TASK DIRECTIONS:
Among the lines of the material, copy those that hold the string "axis".
==*==
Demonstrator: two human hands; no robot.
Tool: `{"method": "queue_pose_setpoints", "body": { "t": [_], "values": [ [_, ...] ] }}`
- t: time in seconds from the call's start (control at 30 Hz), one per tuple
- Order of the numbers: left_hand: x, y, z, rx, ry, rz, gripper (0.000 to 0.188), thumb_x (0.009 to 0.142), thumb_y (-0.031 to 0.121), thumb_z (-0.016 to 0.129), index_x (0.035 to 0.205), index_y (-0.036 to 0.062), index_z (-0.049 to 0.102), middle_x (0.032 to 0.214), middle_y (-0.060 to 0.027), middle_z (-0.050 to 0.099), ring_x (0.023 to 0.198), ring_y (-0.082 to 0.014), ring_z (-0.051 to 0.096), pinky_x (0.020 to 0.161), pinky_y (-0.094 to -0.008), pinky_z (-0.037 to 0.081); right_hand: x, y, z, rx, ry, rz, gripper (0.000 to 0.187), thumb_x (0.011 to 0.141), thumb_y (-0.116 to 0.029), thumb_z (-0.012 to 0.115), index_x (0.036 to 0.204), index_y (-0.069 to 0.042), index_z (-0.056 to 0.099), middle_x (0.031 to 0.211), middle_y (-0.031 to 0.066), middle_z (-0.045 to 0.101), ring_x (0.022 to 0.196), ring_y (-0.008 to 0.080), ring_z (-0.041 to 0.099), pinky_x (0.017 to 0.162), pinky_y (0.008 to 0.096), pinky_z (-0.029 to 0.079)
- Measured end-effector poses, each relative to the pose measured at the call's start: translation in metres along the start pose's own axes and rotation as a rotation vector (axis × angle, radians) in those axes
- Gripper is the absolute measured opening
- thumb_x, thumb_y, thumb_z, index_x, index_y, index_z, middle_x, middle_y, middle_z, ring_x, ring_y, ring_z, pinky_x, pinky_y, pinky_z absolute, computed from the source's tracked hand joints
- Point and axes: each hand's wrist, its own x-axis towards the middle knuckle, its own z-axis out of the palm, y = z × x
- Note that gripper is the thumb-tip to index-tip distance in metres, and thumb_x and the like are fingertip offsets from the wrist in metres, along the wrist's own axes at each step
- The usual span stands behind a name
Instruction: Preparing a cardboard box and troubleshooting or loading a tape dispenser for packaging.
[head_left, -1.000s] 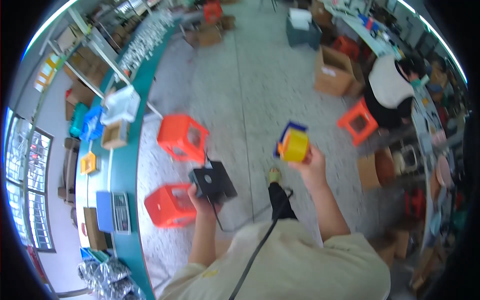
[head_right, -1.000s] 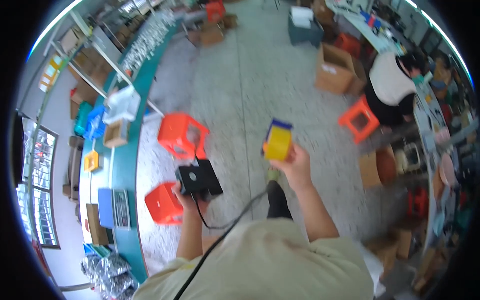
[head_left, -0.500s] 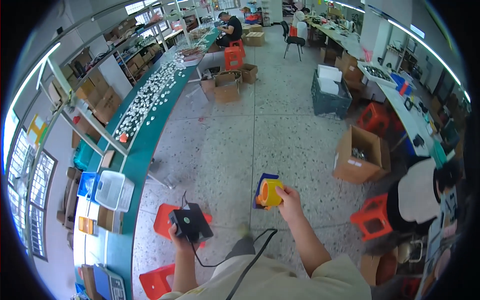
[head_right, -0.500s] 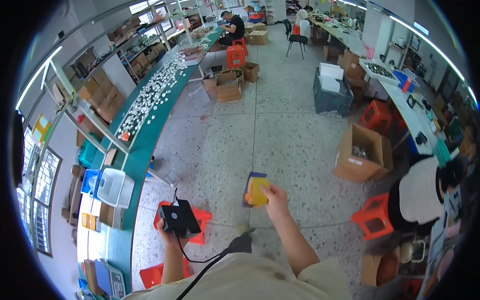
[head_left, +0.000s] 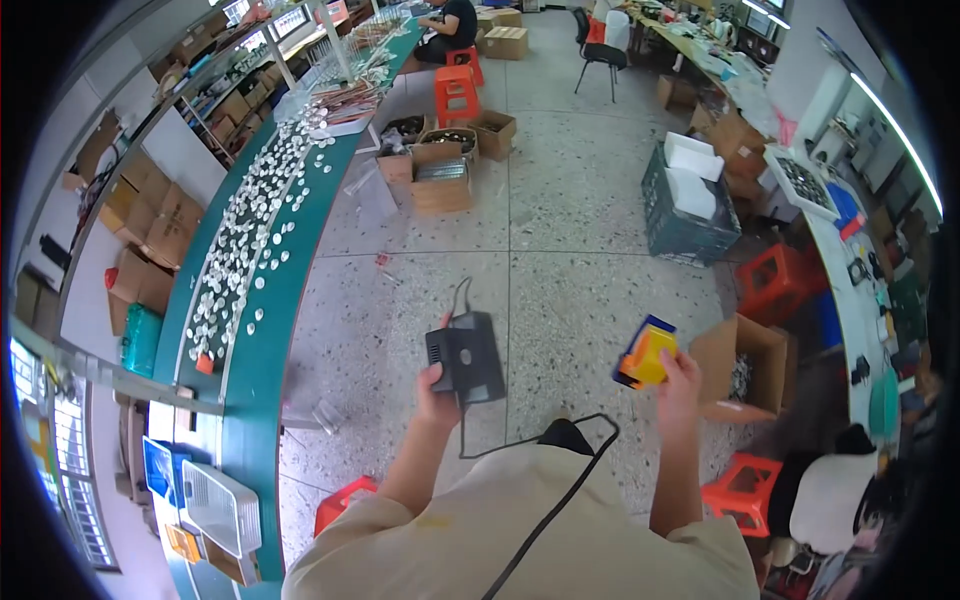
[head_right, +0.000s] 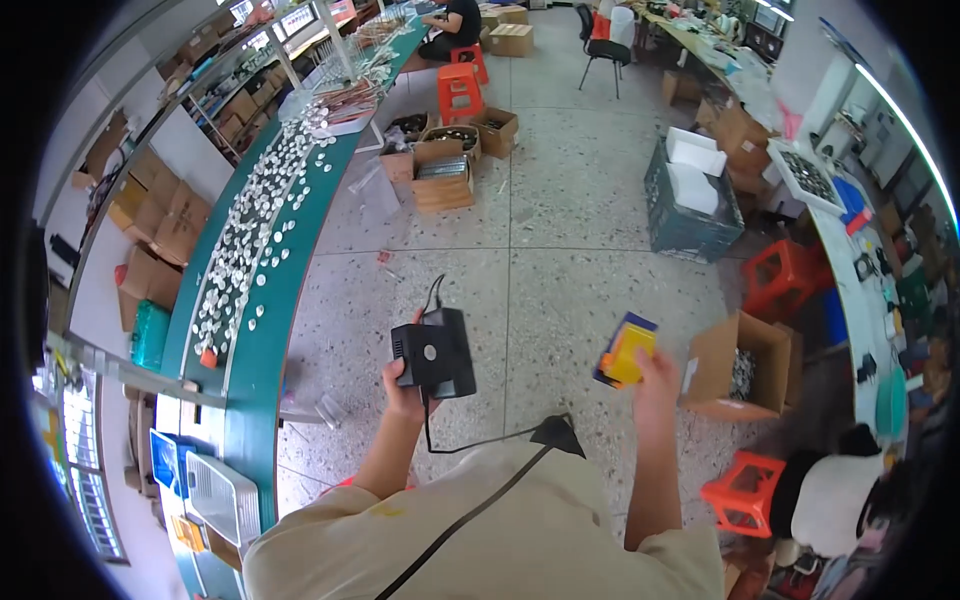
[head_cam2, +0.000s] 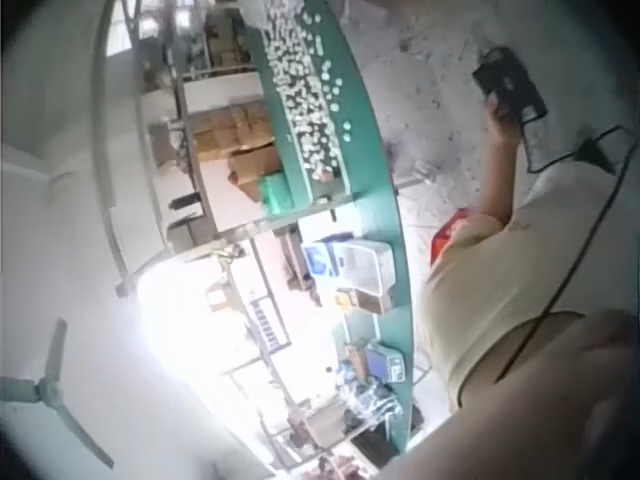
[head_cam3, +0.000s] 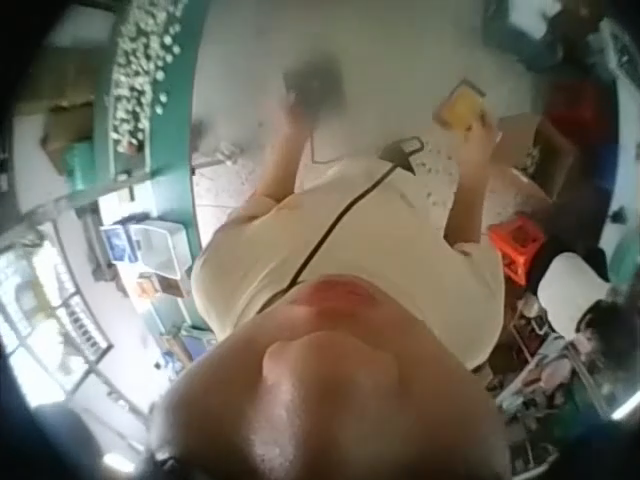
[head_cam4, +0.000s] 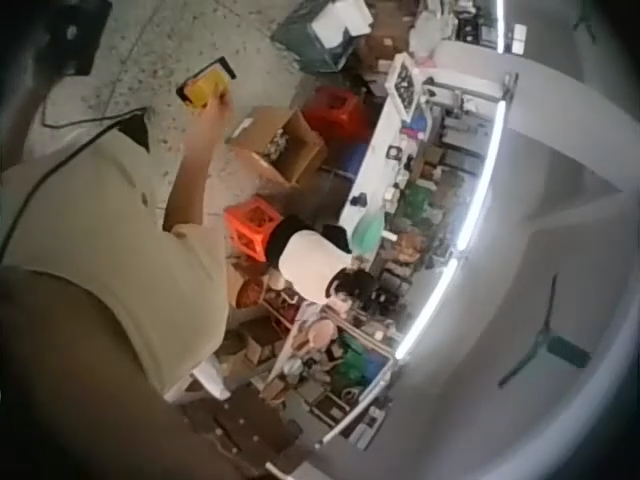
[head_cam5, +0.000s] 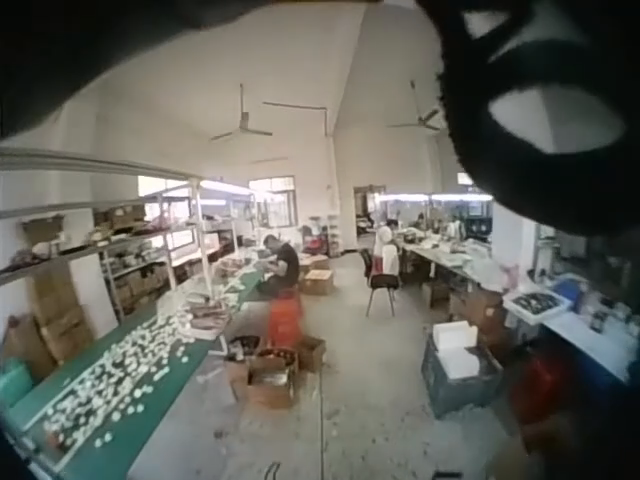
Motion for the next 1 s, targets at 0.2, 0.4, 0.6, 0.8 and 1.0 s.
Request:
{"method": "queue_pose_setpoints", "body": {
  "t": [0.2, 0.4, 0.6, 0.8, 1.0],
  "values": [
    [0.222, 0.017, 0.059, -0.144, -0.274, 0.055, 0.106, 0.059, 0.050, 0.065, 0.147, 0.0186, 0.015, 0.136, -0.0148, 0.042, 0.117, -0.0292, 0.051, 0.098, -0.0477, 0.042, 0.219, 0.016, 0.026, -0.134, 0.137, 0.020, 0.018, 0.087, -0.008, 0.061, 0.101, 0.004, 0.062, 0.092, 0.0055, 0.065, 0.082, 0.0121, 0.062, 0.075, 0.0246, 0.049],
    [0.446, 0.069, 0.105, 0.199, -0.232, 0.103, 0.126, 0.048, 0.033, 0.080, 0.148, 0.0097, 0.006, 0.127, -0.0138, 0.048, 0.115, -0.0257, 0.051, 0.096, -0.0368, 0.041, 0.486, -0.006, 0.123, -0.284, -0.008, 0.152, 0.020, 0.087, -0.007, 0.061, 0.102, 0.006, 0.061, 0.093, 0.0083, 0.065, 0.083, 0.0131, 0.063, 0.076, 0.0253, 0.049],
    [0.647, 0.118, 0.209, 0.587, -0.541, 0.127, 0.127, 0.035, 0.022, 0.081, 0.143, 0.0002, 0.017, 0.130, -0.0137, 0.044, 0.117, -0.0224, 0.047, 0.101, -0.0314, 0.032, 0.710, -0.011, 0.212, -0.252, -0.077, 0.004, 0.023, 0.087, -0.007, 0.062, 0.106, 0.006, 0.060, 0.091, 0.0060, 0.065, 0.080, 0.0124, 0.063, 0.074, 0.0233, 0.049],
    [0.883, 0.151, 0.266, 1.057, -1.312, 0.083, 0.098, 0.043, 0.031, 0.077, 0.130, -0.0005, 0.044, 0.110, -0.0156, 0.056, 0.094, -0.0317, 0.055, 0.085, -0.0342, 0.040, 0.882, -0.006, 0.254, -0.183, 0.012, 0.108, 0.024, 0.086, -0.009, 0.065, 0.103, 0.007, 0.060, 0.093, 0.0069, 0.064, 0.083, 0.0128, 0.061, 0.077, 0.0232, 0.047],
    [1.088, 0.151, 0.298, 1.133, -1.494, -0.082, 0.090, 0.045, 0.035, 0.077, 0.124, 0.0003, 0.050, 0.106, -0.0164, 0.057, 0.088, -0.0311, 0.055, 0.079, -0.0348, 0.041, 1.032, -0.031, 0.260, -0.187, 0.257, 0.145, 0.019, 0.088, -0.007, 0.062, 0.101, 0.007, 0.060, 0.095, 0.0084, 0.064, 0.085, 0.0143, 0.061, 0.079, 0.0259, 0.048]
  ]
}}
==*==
WRITTEN SOLUTION:
- Measured end-effector poses, each relative to the pose measured at the call's start: translation in metres along the start pose's own axes and rotation as a rotation vector (axis × angle, radians) in those axes
- Point and axes: each hand's wrist, its own x-axis towards the middle knuckle, its own z-axis out of the palm, y = z × x

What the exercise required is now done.